Annabelle Withers has touched so many lives, it is difficult to remember that she came from very humble roots. She was born in Poughkeepsie, a miniature city in Samoa. Her mother was a vile woman from Indonesia, and her father was a historian in Poughkeepsie.

They first lived in a villa. They eked out their living making tortillas and homemade toys in their closet and selling them out of their Suzuki Wagon.
After high school, Annabelle went off to Oklahoma College in Pembroke, but had to drop out after only three years, due to her sophisticated professors.
Forced to make her own living, she first worked at an art gallery hardening roses, but she didn't enjoy the work and could barely get by on three thousand six hundred eleven dollars a week.

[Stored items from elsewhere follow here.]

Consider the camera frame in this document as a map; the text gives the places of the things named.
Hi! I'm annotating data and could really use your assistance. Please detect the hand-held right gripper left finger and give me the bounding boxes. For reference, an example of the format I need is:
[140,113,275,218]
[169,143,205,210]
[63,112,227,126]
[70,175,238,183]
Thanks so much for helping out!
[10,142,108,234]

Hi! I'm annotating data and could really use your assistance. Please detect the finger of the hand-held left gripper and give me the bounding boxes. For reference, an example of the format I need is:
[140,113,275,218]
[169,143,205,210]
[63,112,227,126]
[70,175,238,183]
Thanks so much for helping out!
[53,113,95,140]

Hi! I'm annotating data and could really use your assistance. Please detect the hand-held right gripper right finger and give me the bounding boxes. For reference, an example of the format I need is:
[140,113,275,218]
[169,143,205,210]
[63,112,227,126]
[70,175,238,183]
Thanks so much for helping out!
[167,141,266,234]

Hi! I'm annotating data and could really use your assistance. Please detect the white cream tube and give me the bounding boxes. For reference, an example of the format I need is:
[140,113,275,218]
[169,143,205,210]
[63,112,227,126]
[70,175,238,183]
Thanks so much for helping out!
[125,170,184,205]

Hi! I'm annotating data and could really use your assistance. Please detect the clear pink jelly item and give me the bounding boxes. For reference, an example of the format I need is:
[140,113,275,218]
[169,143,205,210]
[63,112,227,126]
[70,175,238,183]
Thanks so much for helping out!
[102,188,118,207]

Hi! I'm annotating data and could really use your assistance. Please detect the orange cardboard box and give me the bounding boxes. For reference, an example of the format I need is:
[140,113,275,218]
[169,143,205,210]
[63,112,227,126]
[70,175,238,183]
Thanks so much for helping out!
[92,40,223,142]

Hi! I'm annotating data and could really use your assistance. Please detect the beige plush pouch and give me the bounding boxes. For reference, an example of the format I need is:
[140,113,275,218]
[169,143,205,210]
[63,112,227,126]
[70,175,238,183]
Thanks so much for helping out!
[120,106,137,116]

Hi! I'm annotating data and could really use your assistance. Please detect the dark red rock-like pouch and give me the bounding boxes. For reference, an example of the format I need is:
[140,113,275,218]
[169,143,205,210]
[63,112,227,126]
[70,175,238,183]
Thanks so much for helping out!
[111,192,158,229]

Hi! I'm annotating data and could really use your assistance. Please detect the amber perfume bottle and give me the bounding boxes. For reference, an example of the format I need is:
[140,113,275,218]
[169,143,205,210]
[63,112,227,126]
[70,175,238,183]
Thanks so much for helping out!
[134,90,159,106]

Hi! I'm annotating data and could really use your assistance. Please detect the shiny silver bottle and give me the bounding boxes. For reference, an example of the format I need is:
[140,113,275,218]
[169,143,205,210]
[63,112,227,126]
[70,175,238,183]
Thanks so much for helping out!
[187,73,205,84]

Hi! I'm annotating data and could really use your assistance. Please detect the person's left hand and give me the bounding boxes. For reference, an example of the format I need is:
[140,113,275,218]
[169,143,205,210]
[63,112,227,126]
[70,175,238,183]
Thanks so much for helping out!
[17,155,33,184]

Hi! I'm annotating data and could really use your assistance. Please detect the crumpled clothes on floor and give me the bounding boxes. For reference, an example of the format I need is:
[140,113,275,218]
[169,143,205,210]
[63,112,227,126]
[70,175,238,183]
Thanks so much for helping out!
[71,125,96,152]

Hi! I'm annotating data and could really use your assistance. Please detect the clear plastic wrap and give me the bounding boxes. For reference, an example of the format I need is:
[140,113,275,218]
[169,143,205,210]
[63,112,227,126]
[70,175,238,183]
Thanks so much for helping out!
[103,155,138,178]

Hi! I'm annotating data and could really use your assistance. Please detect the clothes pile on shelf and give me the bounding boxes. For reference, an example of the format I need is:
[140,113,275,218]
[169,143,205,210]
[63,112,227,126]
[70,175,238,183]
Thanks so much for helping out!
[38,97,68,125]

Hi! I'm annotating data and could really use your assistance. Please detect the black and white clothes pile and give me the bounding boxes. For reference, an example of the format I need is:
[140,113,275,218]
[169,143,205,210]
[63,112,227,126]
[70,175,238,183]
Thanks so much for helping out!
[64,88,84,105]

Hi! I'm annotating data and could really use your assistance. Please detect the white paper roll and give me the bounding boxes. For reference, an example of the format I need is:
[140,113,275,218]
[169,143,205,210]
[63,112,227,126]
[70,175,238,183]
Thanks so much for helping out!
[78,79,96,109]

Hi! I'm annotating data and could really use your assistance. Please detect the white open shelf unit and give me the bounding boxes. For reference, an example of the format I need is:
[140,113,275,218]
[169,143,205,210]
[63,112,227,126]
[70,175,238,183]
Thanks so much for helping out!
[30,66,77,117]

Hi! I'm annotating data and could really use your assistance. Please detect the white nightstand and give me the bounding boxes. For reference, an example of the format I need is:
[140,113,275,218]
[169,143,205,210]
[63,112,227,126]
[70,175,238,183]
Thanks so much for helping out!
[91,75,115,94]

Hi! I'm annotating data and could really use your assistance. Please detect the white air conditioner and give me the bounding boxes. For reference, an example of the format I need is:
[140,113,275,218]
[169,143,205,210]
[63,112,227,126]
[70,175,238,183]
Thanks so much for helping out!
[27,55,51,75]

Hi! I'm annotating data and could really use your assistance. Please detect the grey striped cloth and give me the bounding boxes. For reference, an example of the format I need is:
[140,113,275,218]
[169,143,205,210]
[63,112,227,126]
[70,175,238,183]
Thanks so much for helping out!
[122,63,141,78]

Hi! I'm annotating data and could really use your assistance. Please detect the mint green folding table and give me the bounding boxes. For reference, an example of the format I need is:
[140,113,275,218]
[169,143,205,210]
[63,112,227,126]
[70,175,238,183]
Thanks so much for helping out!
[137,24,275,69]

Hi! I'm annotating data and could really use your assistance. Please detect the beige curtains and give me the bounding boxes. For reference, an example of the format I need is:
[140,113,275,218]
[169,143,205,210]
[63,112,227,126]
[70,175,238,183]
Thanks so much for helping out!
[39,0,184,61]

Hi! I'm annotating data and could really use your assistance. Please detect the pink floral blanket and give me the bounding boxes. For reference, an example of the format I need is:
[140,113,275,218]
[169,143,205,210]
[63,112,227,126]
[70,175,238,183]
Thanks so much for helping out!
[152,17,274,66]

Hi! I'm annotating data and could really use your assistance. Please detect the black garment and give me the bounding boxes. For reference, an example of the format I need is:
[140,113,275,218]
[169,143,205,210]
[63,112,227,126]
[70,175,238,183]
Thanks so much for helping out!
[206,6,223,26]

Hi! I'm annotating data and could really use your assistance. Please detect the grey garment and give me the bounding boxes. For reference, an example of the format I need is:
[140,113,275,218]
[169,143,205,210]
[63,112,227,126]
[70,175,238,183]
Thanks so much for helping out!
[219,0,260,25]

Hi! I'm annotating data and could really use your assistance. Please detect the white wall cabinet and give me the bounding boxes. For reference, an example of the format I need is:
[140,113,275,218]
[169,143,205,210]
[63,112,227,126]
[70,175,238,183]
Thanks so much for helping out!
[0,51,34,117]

As she worked at the art gallery, she began to think about how she could improve flutes. No one had tried to make them out of thatch before. Annabelle decided to give it a try. The first flute was much too woven and she became discouraged, but she persevered, and eventually came up with a method of developing the flute prior to use. The flutes could now be sold without being woven, and before long, the first two thousand flutes were sold.

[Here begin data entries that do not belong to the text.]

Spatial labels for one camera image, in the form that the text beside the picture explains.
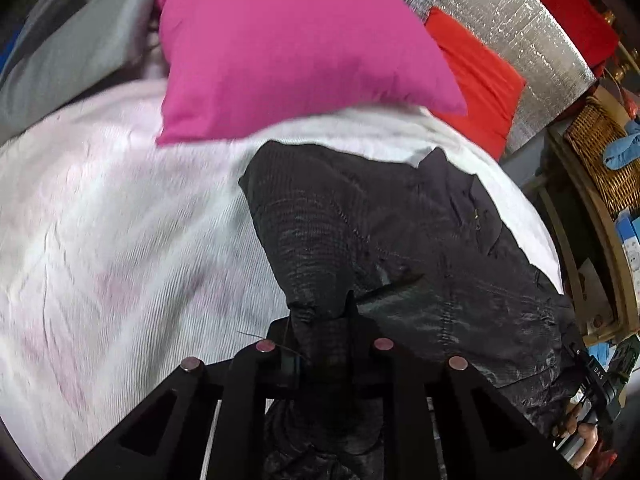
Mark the red pillow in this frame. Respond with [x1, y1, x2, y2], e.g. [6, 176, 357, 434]
[424, 7, 527, 161]

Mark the grey garment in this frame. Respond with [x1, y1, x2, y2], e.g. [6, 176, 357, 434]
[0, 0, 173, 146]

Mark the blue cardboard box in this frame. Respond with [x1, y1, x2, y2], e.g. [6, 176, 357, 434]
[615, 210, 640, 283]

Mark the silver foil board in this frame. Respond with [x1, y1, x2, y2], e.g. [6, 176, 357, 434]
[357, 0, 598, 161]

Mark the pink pillow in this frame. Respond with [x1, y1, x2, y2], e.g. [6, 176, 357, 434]
[154, 0, 468, 147]

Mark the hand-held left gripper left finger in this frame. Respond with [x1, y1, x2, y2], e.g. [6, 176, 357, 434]
[65, 316, 302, 480]

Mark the wooden table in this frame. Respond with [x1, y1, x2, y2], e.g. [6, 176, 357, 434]
[537, 85, 640, 348]

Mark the black garment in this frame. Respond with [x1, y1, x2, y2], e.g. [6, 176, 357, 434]
[239, 140, 583, 480]

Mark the white blanket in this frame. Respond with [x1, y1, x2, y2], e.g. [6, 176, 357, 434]
[0, 77, 566, 480]

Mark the person's right hand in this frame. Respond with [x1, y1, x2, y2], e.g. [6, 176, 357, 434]
[552, 402, 603, 466]

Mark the light blue cloth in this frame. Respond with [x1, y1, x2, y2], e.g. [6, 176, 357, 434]
[602, 120, 640, 162]

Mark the wicker basket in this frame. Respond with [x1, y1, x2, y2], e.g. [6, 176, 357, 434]
[565, 97, 640, 221]

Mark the blue garment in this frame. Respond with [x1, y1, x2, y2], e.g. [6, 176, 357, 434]
[0, 25, 26, 78]

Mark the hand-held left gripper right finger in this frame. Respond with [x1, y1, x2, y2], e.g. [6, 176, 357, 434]
[347, 291, 581, 480]

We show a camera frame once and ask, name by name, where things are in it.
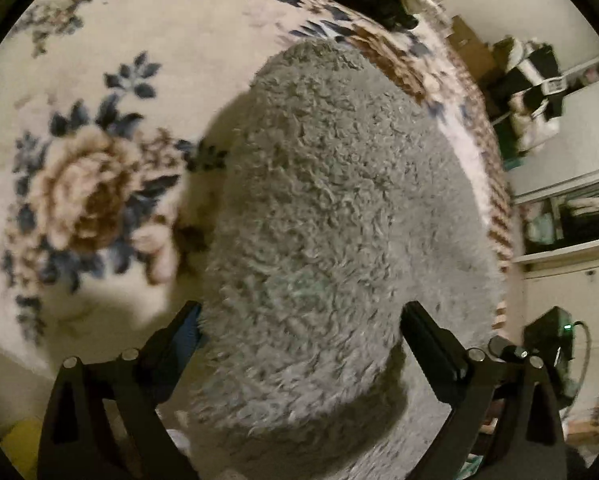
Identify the brown cardboard box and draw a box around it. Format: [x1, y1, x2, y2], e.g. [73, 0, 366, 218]
[446, 14, 498, 87]

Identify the floral blanket with checked border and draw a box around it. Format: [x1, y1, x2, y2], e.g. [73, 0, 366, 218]
[0, 0, 519, 401]

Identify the black device with green light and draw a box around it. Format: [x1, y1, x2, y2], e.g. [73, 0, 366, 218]
[523, 306, 578, 402]

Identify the grey fluffy blanket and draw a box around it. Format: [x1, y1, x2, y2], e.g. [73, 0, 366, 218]
[187, 39, 506, 480]

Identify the grey cable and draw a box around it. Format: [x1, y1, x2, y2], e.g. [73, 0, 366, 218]
[568, 321, 594, 403]

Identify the yellow item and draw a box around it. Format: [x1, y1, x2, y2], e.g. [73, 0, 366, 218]
[0, 419, 44, 477]

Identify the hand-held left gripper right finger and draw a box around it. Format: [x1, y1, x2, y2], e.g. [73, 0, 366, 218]
[400, 301, 568, 480]

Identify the white shelf cabinet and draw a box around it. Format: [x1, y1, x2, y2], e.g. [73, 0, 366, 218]
[510, 62, 599, 273]

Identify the black and white clothes pile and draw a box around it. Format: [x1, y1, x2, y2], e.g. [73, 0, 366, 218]
[488, 36, 566, 157]

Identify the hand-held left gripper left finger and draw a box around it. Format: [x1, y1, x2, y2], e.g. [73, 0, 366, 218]
[36, 301, 203, 480]

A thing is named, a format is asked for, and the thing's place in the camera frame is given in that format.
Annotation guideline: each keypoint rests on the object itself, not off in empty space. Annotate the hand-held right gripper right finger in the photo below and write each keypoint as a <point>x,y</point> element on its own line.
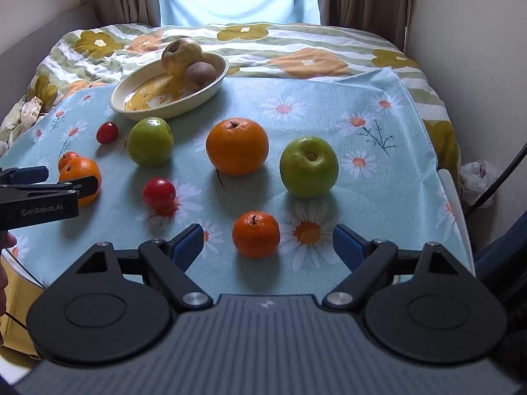
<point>348,247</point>

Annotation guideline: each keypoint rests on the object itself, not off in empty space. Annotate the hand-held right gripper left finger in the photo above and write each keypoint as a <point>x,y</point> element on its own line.
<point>188,245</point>

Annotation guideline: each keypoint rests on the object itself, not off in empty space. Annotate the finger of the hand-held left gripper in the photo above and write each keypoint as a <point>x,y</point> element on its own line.
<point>31,173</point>
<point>88,186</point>

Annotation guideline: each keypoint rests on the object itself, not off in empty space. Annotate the medium orange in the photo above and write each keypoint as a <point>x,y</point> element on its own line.
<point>82,168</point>

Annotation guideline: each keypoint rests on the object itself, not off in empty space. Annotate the orange-red tomato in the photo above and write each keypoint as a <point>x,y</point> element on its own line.
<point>66,159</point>

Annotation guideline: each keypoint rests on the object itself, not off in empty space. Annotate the small red tomato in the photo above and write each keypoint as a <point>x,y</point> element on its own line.
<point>107,132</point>

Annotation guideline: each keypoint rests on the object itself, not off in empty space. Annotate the small mandarin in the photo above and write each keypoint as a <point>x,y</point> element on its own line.
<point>255,234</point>

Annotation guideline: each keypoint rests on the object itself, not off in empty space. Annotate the green apple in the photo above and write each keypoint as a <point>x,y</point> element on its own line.
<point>308,168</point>
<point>150,142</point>

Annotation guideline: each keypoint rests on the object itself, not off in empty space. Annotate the cream bowl with bear print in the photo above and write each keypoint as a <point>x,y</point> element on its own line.
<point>144,98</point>

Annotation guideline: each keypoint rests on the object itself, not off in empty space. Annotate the large orange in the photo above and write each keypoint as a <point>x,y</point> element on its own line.
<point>236,148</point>

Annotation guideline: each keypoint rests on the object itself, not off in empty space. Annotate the person's left hand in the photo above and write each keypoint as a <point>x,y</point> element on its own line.
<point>8,240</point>

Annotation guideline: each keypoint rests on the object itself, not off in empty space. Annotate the light blue daisy tablecloth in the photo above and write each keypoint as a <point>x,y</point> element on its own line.
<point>370,214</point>

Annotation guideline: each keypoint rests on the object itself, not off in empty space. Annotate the small patterned packet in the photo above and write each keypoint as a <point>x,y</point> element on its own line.
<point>32,109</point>

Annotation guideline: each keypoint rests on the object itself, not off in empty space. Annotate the grey headboard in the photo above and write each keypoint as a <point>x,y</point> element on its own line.
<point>41,28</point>

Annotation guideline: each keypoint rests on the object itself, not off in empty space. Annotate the white plastic bag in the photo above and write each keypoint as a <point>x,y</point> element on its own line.
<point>477,179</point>

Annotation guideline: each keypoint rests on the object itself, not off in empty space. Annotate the dark blue fabric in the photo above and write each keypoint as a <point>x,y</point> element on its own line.
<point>502,242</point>

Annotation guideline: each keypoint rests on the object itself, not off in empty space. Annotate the brown kiwi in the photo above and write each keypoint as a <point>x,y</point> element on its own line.
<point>201,75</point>

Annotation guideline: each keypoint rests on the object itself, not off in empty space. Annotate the wrinkled yellow-brown apple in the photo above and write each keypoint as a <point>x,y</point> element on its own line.
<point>181,55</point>

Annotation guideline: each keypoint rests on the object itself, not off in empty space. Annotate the striped floral blanket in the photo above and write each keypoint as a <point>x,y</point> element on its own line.
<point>288,49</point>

The next invention was to become known as the Withers Thumb drive, a hand-made product that became wildly popular in Saudi Arabia, but did not catch on in areas that get lots of lightning storms.
Annabelle's best known invention, of course, is the spork, one of the major accomplishments of the 17th Century, commonly said to be responsible for advancing civilization out of the Pipe cleaner Age. Every time you use the spork, you can thank Annabelle.
Invention followed invention, and soon, the name Annabelle Withers was known as well as that of Geraldo Saint Pierre himself. Annabelle's creative streak took root, and the rest is history.